AWS Load Balancer Controller: Four Failures Before It Worked

Getting LBC running on EKS required solving four separate problems in sequence: a missing IRSA role, a template placeholder left in values, IMDS unreachable from pods, and subnet tags with a transposed cluster name.

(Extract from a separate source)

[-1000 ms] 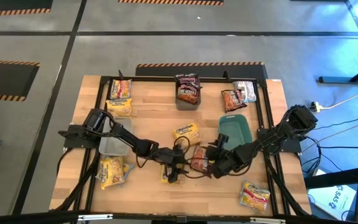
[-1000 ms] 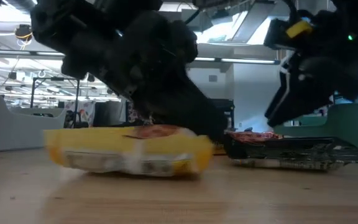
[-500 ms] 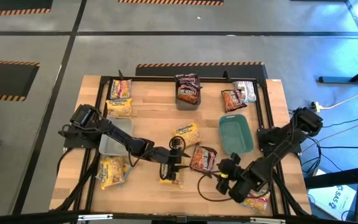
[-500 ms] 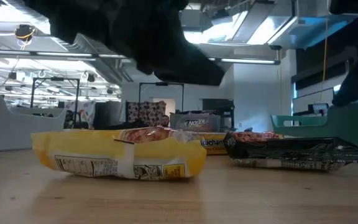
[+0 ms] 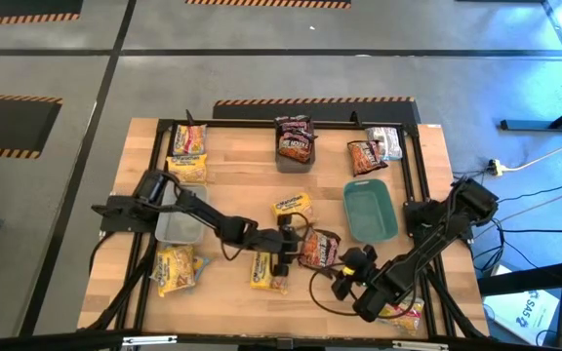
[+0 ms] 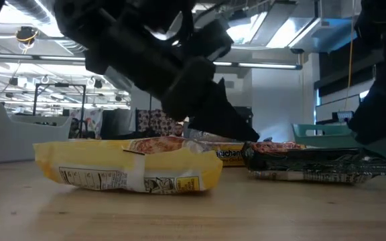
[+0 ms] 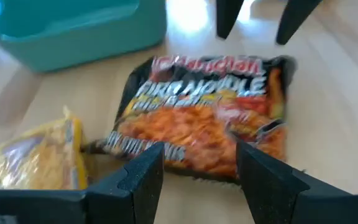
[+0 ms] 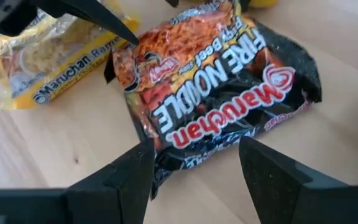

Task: Sort Maruchan noodles
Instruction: Put the black noodle pack into the black bin

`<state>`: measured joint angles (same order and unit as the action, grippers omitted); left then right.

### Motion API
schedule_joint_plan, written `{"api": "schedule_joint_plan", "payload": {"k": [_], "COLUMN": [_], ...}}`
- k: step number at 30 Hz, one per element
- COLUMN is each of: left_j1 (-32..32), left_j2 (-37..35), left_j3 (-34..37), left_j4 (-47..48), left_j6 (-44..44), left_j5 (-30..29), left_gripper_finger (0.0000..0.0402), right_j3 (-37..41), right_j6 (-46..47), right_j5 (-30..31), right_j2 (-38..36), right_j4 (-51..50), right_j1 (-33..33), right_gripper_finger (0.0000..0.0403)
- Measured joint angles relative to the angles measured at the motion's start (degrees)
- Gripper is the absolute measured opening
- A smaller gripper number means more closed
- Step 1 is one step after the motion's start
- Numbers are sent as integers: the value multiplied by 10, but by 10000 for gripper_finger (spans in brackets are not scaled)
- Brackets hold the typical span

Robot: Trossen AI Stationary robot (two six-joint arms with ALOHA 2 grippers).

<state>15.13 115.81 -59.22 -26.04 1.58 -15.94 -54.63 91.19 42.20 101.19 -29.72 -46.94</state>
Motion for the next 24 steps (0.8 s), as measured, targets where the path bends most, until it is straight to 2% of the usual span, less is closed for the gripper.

The AWS Load Balancer Controller (LBC) is responsible for provisioning ALBs and NLBs in response to Kubernetes Ingress resources. Getting it running looked simple on paper — install via Helm, point at the cluster — but we hit four distinct failures before the first ALB was created.

Our Setup

We deploy LBC via an ArgoCD ApplicationSet defined in k8s/argocd/apps/infra-appset.yaml. The relevant section:

- name: aws-load-balancer-controller
  namespace: kube-system
  chart: aws-load-balancer-controller
  repoURL: https://aws.github.io/eks-charts
  targetRevision: "1.11.*"
  wave: "1"
  valuesInline: |
    clusterName: mypie-eks-staging
    serviceAccount:
      create: true
      name: aws-load-balancer-controller
      annotations:
        eks.amazonaws.com/role-arn: "REPLACE_WITH_LBC_IRSA_ARN"

Failure 1: No IRSA Role Existed

The first sign of trouble was the pod getting stuck in CrashLoopBackOff. Logs showed:

{"level":"error","ts":"...","msg":"failed to get VPC ID from instance metadata",
"error":"EC2 IMDS is not available, please check the IMDS service"}

Before that could even be addressed, the pod was failing an AWS auth check. We inspected the service account:

kubectl get sa aws-load-balancer-controller -n kube-system -o yaml

The service account existed with the REPLACE_WITH_LBC_IRSA_ARN annotation — which was the literal placeholder string from our template — and it had not been replaced with an actual IAM role ARN.

Root cause: The IRSA role for LBC did not exist yet. We had planned to create it via Terraform but it had been skipped.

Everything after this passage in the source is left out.